İkinci adresimiz Cumhuriyetin 100. Yıldönümünde Beyoğlu’ndaki tarihi binada kapılarını açan Türkiye İş Bankası Resim Heykel Müzesi’ndeki İstanbul’un Resimleri sergisi. Müzede aslında Cumhuriyet sonrası erken dönem sanatçılarının ve geç dönem sanatçılarının eserlerinden açılan iki sergi var ve iki sergide de İstanbul temalı tablolar yer alıyor. Bu iki sergiden biri Türk Resminin serüvenini anlatıyor ve müzenin kalıcı sergisi. Alt katında ise müzenin ilk geçici sergisi olan İstanbul’un Resmi sizi karşılıyor. Türkiye İş Bankası Resim Heykel Müzesi’nin kurucu küratörlüğünü üstlenen sanat tarihçisi ve yazar Prof.Dr. Gül İrepoğlu tarafından hazırlanan İş Bankası koleksiyonundaki eserlerden oluşan her iki serginin de ayrıca kitapları hazırlanmış. Geçtiğimiz aylarda okurla buluşan iki ciltlik Türk Resmini İzlemek kitabından sonra İstanbul’un Resmi adlı kitap da raflarda yerini aldı. Her iki sergi yaklaşık 2 bin 700 eserden yapılan bir seçkiyle oluşturulmuş.
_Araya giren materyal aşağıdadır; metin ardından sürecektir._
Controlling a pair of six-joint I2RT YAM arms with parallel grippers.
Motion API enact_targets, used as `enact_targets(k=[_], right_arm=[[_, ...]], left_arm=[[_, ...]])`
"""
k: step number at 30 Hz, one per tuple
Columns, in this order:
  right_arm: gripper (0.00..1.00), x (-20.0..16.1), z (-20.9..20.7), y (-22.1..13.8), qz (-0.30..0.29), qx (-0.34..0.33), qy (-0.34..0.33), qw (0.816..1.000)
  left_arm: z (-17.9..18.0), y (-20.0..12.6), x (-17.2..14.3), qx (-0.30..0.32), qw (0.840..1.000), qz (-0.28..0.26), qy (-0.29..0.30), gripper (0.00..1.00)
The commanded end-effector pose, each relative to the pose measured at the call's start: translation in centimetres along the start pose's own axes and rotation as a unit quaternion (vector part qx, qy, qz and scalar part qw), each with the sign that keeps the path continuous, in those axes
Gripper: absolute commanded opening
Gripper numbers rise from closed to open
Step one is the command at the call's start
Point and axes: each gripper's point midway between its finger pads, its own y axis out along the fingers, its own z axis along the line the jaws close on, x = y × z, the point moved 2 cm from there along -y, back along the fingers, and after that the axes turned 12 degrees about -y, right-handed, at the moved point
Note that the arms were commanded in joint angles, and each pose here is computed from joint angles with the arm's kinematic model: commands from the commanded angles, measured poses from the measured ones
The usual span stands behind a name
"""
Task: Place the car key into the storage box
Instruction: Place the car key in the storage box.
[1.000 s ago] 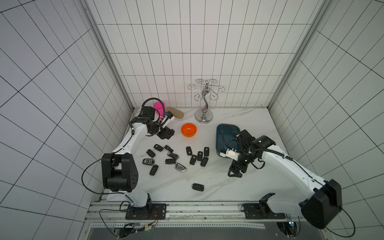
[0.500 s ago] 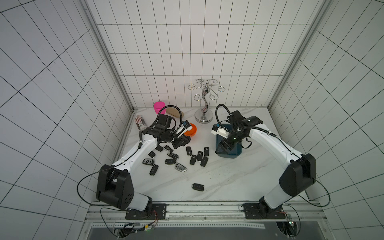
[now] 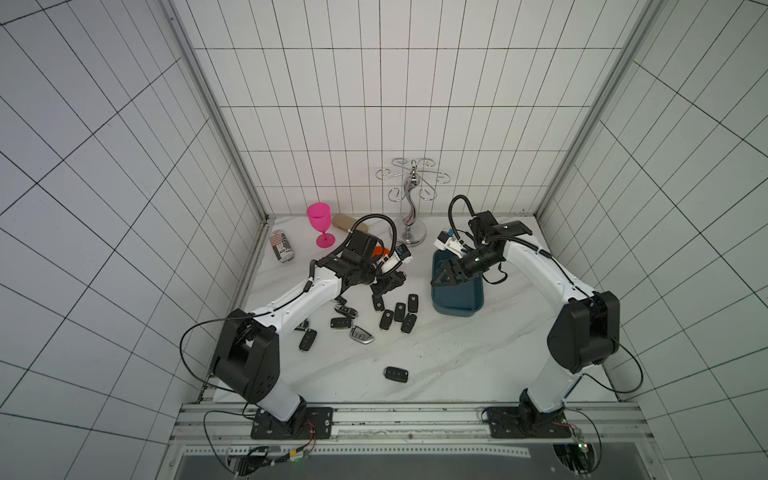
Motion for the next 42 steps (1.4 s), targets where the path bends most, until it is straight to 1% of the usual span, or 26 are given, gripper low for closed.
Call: enact_targets(k=[1,4,7,14,17,24,27,28,33,39,42], right_arm=[[0.72,2.3,-0.3,-0.5,-0.031,0.020,0.012,0.999],[0.70,2.6,-1.1,0.0,-0.032,0.020,0.023,0.999],[0.69,3.0,-1.7,0.2,-0.036,0.027,0.032,0.998],[0.67,3.2,-2.4,0.6,-0.043,0.035,0.043,0.998],[0.67,3.3,-2.4,0.6,-0.046,0.035,0.041,0.997],[0.62,3.3,-2.1,0.5,-0.049,0.040,0.042,0.997],[0.57,3.2,-2.0,0.5,-0.049,0.041,0.041,0.997],[0.52,3.2,-2.0,0.5,-0.049,0.042,0.041,0.997],[0.39,3.0,-2.1,0.6,-0.047,0.040,0.041,0.997],[0.37,2.7,-1.9,0.9,-0.043,0.044,0.042,0.997],[0.32,2.5,-1.6,1.1,-0.040,0.048,0.041,0.997]], left_arm=[[-0.1,0.7,3.3,0.023,0.999,-0.037,0.011,0.17],[-0.4,1.3,4.2,0.017,0.999,-0.041,0.007,0.17],[-1.6,1.9,4.6,0.001,0.999,-0.042,0.010,0.17],[-3.0,3.5,4.2,-0.018,0.999,-0.029,0.010,0.16],[-3.6,4.0,4.0,-0.023,0.999,-0.023,0.021,0.16],[-3.8,4.9,4.7,-0.025,0.999,-0.023,0.026,0.17],[-3.8,5.2,5.1,-0.026,0.999,-0.025,0.026,0.17],[-3.8,5.3,5.2,-0.027,0.999,-0.025,0.027,0.17],[-3.8,5.3,5.6,-0.024,0.999,-0.029,0.028,0.17],[-4.3,5.5,5.9,-0.026,0.999,-0.030,0.036,0.17],[-4.4,5.7,6.0,-0.027,0.999,-0.030,0.037,0.17]])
İstanbul’un Resmi sergisi gibi kitabın kapağı da Şeref Akdik’in 1960 yılında Salacak’tan yaptığı İstanbul’un tarihi yarımadasını gösteren bir tabloyla başlıyor. Bu tablo aslında İstanbul’un en iyi açıdan nasıl resmedileceğinin de ipucunu veriyor. Sergi Cumhuriyet’in ilk yıllarından bugüne sanatçıların İstanbul temalı resimlerinden bir seçkiyle oluşturulmuş. Farklı zamanları anlatsa da ressamlar için İstanbul’un en etkileyici adresleri hiç değişmemiş. Mesela Boğaziçi, Kızkulesi, yalılar, vapurlar, kuşlar, çeşmeler, balıkçılar en çok ilham veren adresler olmuş. Mesela Kızkulesi temalı resimler sergide sadece bir salonu kaplamış durumda. Yine İstanbul’un kedileri de he kaza öyle. İrepoğlu’un hazırladığı İstanbul’un Resmi kitabıyla serginin hikayesi birbirine paralel ilerliyor. Kitap İstanbul’un tarihini anlattıktan sonra müzik ve edebiyatta İstanbul’un yerine değiniyor. Ardından da Haliç’ten başlayarak Avrupa Yakası’na oradan Boğaziçi’nden Anadolu Yakasına geçiriyor. İstanbul’un her bir semtini, sokaklarını gezip bazen tablolarla birlikte bu sokaklardaki camilerin, evlerin içine uzanıyoruz. Aynı zamanda İstanbul’un çiçekleri arasında da keyifli bir yolculuk yaptırıyor. Müzenin ikinci ve üçüncü katındaki İstanbul’un Resmi sergisinde de tıpkı kitaptaki gibi İstanbul’un tabloları arasında dört mevsimi yaşıyoruz. Tarihi Yarımada, Galata Köprüsü, Haliç ve Kasımpaşa semtlerinden İstanbul Limanı, Tophane, Cihangir, Dolmabahçe, Beşiktaş Ortaköy Emirgan Tarabya, Sarıyer derken Rumelikavağı’na kadar bir yolculuk yapıyoruz. Alt katta ise Beykoz, Paşabahçe Anadolu Hisarı, Küçüksu, Göksu hattından Üsküdar’a Kadıköy’e oradan Kalamış, Bostancı ve Erenköy’e varıyoruz. Derken vapurla adalara doğru uzanıyoruz. Bu uzun soluklu yolculuğu kitabın sayfaları arasında da yapmak mümkün. İrepoğlu, kitabında İstanbul resimlerine imza atmış sanatçılarla ilgili de bilgi veriyor ve resim üzerine kısa ve akıcı bir dille akılda kalacak okumalar yapıyor. Sergide ise İstanbul’u anlatan tablolara İstanbul temalı şiirlerden mısralar eşlik etmiş. Eylül ayına kadar gezilebilir.